Talking about Pink Lady and their grisly variety show (see here) got me thinking about seventies excess and Cheap Trick's contribution to it. Between "Surrender", (a near-perfect single as the innumerable weak cover versions prove) "I Want You To Want Me" and "Ain't That a Shame" Cheap Trick were as ubiquitous in the late seventies as Star Wars merchandise. Everyone owned Live at Budakon and many bought their relatively less successful sequel Dream Police, the bulk of which, as we speak, lie resting in the bins of Value Villages across North America.
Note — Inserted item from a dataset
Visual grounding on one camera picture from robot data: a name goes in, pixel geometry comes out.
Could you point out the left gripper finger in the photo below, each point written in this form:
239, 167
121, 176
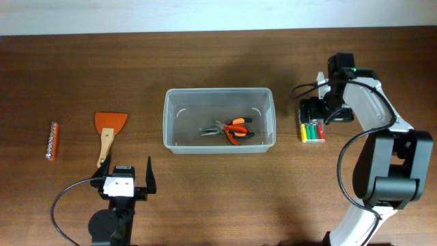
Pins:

What of the place of the lush, in many senses of that word, single "Dream Police" in the firmament? It's disco-rock sound is so vast, produced in layer upon layer like a cross between Queen and Giorgio Moroder, that it practically turns into science-fiction spectable. Sit back and enjoy the show as the forces of good (played here by a chainsaw-wielding Rick Nielsen) battle against evil incarnate (played here by the 101 Strings) for The Future of the Galaxy. All of the weaponry of seventies excesses; the cocaine subtext, the white outfits and the feathered hair are deployed here but ultimately it's a victory for good. That's because, despite it's grandiosity, there's a palpable joy in this song as each verse, bridge and chorus ascends to dizzying heights, without losing the pounding rhythms and staccato riffs that ruled the band. But from here on Cheap Trick would steadily, as if caught in a tractor beam, be drawn to to the Dark Side (insert echoey mu ha ha here).





(The B-side is "Heaven Tonight" the even druggier title track of their last album and as a bonus I've added the strings-less version of the A-side so you can decide if it's better for the subtraction.)